We can readily understand why investors are attracted to unprofitable companies. For example, biotech and mining exploration companies often lose money for years before finding success with a new treatment or mineral discovery. But the harsh reality is that very many loss making companies burn through all their cash and go bankrupt.
So should Marin Software (NASDAQ:MRIN) shareholders be worried about its cash burn? In this report, we will consider the company's annual negative free cash flow, henceforth referring to it as the 'cash burn'. Let's start with an examination of the business's cash, relative to its cash burn.
How Long Is Marin Software's Cash Runway?
A cash runway is defined as the length of time it would take a company to run out of money if it kept spending at its current rate of cash burn. In September 2019, Marin Software had US$9.2m in cash, and was debt-free. Importantly, its cash burn was US$4.3m over the trailing twelve months. That means it had a cash runway of about 2.1 years as of September 2019. Arguably, that's a prudent and sensible length of runway to have. You can see how its cash balance has changed over time in the image below.
How Well Is Marin Software Growing?
Happily, Marin Software is travelling in the right direction when it comes to its cash burn, which is down 70% over the last year. But it was a bit disconcerting to see operating revenue down 12% in that time. On balance, we'd say the company is improving over time. In reality, this article only makes a short study of the company's growth data. You can take a look at how Marin Software has developed its business over time by checking this visualization of its revenue and earnings history.
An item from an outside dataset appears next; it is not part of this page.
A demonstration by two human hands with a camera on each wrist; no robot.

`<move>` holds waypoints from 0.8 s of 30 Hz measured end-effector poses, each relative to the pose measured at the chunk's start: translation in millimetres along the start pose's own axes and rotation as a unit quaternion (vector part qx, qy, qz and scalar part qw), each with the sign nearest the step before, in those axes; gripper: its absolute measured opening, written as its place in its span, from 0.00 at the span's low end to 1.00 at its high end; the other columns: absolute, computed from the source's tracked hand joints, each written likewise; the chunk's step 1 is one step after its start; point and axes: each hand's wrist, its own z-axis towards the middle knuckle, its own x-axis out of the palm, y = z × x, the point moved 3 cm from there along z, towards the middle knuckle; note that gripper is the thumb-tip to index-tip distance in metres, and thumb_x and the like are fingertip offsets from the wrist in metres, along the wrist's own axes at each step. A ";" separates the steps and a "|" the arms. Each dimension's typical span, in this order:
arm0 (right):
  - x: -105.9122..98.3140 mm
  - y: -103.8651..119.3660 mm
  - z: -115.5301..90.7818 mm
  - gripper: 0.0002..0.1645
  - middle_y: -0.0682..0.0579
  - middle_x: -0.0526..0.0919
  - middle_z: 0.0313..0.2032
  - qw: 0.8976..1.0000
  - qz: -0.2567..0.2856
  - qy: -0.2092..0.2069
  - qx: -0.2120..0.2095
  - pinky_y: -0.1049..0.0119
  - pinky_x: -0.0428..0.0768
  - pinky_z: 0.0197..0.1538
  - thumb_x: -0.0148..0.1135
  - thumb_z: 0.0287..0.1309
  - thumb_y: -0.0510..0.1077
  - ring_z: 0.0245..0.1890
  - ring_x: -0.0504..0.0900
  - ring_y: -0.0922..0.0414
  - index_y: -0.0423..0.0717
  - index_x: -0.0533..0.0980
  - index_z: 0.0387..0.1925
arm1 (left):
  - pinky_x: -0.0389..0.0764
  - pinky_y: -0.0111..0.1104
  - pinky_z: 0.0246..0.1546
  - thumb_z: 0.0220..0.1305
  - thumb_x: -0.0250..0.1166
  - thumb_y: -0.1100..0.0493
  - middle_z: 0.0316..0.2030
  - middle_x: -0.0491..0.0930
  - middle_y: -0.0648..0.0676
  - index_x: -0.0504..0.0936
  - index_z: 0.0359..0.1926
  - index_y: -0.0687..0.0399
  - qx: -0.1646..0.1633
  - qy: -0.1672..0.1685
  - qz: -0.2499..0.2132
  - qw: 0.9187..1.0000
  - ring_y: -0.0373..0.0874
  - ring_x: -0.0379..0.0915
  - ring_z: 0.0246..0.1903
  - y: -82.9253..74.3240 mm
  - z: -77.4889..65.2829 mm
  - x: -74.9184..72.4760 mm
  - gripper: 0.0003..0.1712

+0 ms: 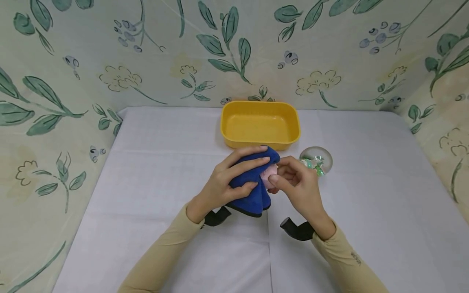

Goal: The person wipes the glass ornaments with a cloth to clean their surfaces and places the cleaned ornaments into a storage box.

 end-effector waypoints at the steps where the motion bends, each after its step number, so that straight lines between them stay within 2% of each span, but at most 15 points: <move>1: 0.0 0.4 -0.2 0.14 0.49 0.80 0.23 1.000 0.009 0.002 0.011 0.68 0.81 0.23 0.61 0.59 0.34 0.17 0.81 0.58 0.30 0.74 0.45 | 0.67 0.45 0.61 0.64 0.58 0.60 0.61 0.67 0.65 0.74 0.56 0.68 -0.001 0.001 0.000 1.000 0.55 0.64 0.61 0.1 -0.2 0.0 0.22; 3: 0.2 1.6 -0.1 0.17 0.48 0.80 0.23 1.000 0.015 0.010 0.020 0.67 0.81 0.23 0.59 0.57 0.30 0.17 0.81 0.57 0.31 0.72 0.50 | 0.68 0.45 0.61 0.63 0.58 0.61 0.61 0.67 0.65 0.75 0.56 0.68 -0.003 -0.002 -0.002 1.000 0.55 0.64 0.61 0.1 -0.6 -0.4 0.22; 4: 0.1 2.3 0.1 0.19 0.47 0.80 0.23 1.000 0.013 0.015 0.019 0.66 0.82 0.24 0.59 0.58 0.31 0.18 0.81 0.56 0.31 0.70 0.52 | 0.68 0.45 0.60 0.63 0.58 0.61 0.61 0.68 0.65 0.75 0.56 0.68 -0.004 -0.007 -0.004 1.000 0.55 0.65 0.61 0.3 -0.7 -0.7 0.22; 7: -0.7 4.6 0.9 0.27 0.44 0.82 0.29 0.999 -0.020 0.039 -0.008 0.68 0.83 0.30 0.63 0.61 0.43 0.25 0.82 0.57 0.33 0.67 0.56 | 0.69 0.47 0.60 0.67 0.56 0.56 0.60 0.68 0.65 0.75 0.56 0.67 -0.013 -0.031 -0.012 0.999 0.56 0.65 0.60 1.6 -1.1 -2.5 0.22; 9: -1.1 6.6 2.1 0.33 0.43 0.82 0.36 0.995 -0.068 0.056 -0.047 0.70 0.82 0.35 0.63 0.61 0.52 0.29 0.83 0.57 0.32 0.67 0.57 | 0.69 0.47 0.59 0.69 0.54 0.52 0.60 0.69 0.64 0.76 0.56 0.67 -0.025 -0.050 -0.018 0.998 0.56 0.66 0.60 3.1 -1.4 -3.9 0.24; 11: -1.5 9.0 3.1 0.37 0.41 0.81 0.43 0.987 -0.118 0.063 -0.093 0.73 0.81 0.40 0.62 0.60 0.57 0.34 0.82 0.55 0.31 0.67 0.56 | 0.69 0.47 0.59 0.70 0.54 0.50 0.60 0.69 0.64 0.75 0.56 0.66 -0.035 -0.062 -0.026 0.997 0.56 0.66 0.60 4.1 -1.8 -5.1 0.25; 13: -2.2 11.0 4.4 0.37 0.40 0.79 0.46 0.974 -0.161 0.060 -0.149 0.74 0.79 0.44 0.61 0.59 0.58 0.36 0.81 0.53 0.30 0.69 0.54 | 0.69 0.48 0.60 0.69 0.54 0.50 0.60 0.69 0.64 0.75 0.56 0.66 -0.042 -0.064 -0.032 0.997 0.56 0.65 0.60 4.8 -1.9 -5.2 0.25; 15: -3.3 12.2 5.6 0.36 0.39 0.79 0.46 0.962 -0.184 0.048 -0.196 0.74 0.78 0.47 0.62 0.59 0.57 0.36 0.81 0.50 0.28 0.71 0.51 | 0.68 0.48 0.60 0.69 0.54 0.50 0.61 0.68 0.64 0.74 0.57 0.66 -0.044 -0.058 -0.037 0.997 0.56 0.65 0.60 4.7 -1.7 -4.8 0.26; 18: -5.3 12.2 6.3 0.35 0.39 0.81 0.42 0.952 -0.193 0.029 -0.236 0.74 0.77 0.48 0.64 0.58 0.58 0.34 0.81 0.50 0.27 0.74 0.46 | 0.68 0.48 0.60 0.70 0.53 0.50 0.61 0.68 0.64 0.74 0.58 0.66 -0.039 -0.044 -0.034 0.998 0.56 0.64 0.61 3.6 -0.9 -3.9 0.26; 21: -6.3 9.2 6.2 0.34 0.40 0.82 0.37 0.958 -0.179 0.017 -0.224 0.75 0.79 0.44 0.65 0.56 0.59 0.30 0.82 0.52 0.28 0.75 0.43 | 0.68 0.47 0.60 0.70 0.52 0.50 0.61 0.68 0.64 0.74 0.57 0.67 -0.024 -0.030 -0.027 0.999 0.56 0.65 0.60 2.1 0.3 -3.3 0.26; 24: -5.8 4.8 4.9 0.32 0.42 0.83 0.33 0.978 -0.130 0.012 -0.161 0.74 0.81 0.39 0.67 0.54 0.57 0.29 0.82 0.56 0.29 0.75 0.40 | 0.68 0.46 0.60 0.71 0.52 0.51 0.60 0.68 0.65 0.74 0.57 0.68 -0.008 -0.017 -0.016 1.000 0.56 0.65 0.60 0.8 1.0 -2.6 0.25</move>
Can Marin Software Raise More Cash Easily?
While Marin Software seems to be in a fairly good position, it's still worth considering how easily it could raise more cash, even just to fuel faster growth. Issuing new shares, or taking on debt, are the most common ways for a listed company to raise more money for its business. Many companies end up issuing new shares to fund future growth. We can compare a company's cash burn to its market capitalisation to get a sense for how many new shares a company would have to issue to fund one year's operations.
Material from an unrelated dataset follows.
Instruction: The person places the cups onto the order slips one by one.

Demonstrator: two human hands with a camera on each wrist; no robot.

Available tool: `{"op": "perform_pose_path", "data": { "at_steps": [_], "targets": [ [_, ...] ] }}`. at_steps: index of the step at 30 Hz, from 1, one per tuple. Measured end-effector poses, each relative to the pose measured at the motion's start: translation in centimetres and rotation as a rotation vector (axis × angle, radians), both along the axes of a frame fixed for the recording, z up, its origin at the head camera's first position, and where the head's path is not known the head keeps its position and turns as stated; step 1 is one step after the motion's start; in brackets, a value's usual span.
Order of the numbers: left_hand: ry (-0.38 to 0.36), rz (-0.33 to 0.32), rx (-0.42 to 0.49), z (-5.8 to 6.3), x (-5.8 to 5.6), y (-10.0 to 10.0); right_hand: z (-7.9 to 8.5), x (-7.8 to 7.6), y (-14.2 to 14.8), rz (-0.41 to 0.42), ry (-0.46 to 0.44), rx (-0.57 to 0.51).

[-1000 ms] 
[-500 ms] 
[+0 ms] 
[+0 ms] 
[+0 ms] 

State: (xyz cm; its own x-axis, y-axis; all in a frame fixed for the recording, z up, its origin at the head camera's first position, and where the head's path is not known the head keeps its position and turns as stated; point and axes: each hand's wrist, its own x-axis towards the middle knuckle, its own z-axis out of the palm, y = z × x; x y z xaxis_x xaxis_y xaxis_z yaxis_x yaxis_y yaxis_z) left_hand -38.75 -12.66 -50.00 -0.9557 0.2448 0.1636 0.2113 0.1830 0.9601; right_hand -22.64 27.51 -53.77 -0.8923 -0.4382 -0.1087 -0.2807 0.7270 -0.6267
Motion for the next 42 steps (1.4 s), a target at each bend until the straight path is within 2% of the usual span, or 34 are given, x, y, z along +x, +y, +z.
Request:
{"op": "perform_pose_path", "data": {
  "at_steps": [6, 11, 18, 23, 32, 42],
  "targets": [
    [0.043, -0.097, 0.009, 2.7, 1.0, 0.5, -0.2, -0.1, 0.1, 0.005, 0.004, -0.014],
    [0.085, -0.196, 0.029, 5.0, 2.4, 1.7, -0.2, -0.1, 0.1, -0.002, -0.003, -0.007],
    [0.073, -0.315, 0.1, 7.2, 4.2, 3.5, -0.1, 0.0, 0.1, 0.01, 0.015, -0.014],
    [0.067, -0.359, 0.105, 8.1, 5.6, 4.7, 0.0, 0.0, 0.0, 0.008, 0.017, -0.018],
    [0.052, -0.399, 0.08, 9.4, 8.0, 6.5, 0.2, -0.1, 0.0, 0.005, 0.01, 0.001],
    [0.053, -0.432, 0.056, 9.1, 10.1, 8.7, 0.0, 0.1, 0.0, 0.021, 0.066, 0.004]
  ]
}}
Since it has a market capitalisation of US$9.3m, Marin Software's US$4.3m in cash burn equates to about 46% of its market value. From this perspective, it seems that the company spent a huge amount relative to its market value, and we'd be very wary of a painful capital raising.
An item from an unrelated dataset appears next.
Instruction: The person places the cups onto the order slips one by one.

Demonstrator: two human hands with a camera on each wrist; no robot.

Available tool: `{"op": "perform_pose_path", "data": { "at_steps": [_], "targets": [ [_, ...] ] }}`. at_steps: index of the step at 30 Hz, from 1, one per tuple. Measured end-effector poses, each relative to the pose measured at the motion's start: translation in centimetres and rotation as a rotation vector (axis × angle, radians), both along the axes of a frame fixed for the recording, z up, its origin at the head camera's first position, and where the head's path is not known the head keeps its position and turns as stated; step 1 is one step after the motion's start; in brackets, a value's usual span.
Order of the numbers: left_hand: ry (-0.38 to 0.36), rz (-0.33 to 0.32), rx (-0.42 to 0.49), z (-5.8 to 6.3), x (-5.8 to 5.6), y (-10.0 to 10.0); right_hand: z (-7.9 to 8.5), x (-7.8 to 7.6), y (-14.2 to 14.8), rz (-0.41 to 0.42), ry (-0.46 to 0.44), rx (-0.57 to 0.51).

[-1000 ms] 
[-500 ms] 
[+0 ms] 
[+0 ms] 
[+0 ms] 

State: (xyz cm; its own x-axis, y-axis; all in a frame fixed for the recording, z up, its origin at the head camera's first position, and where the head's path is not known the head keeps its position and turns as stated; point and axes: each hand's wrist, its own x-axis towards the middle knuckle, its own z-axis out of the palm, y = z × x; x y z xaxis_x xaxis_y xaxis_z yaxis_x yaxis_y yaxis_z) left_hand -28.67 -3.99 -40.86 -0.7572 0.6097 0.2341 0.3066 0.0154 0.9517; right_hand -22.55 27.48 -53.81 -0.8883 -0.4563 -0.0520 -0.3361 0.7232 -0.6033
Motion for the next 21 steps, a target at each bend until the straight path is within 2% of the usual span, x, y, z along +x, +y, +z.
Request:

Is Marin Software's Cash Burn A Worry?
On this analysis of Marin Software's cash burn, we think its cash burn reduction was reassuring, while its cash burn relative to its market cap has us a bit worried. Even though we don't think it has a problem with its cash burn, the analysis we've done in this article does suggest that shareholders should give some careful thought to the potential cost of raising more money in the future. For us, it's always important to consider risks around cash burn rates. But investors should look at a whole range of factors when researching a new stock. For example, it could be interesting to see how much the Marin Software CEO receives in total remuneration.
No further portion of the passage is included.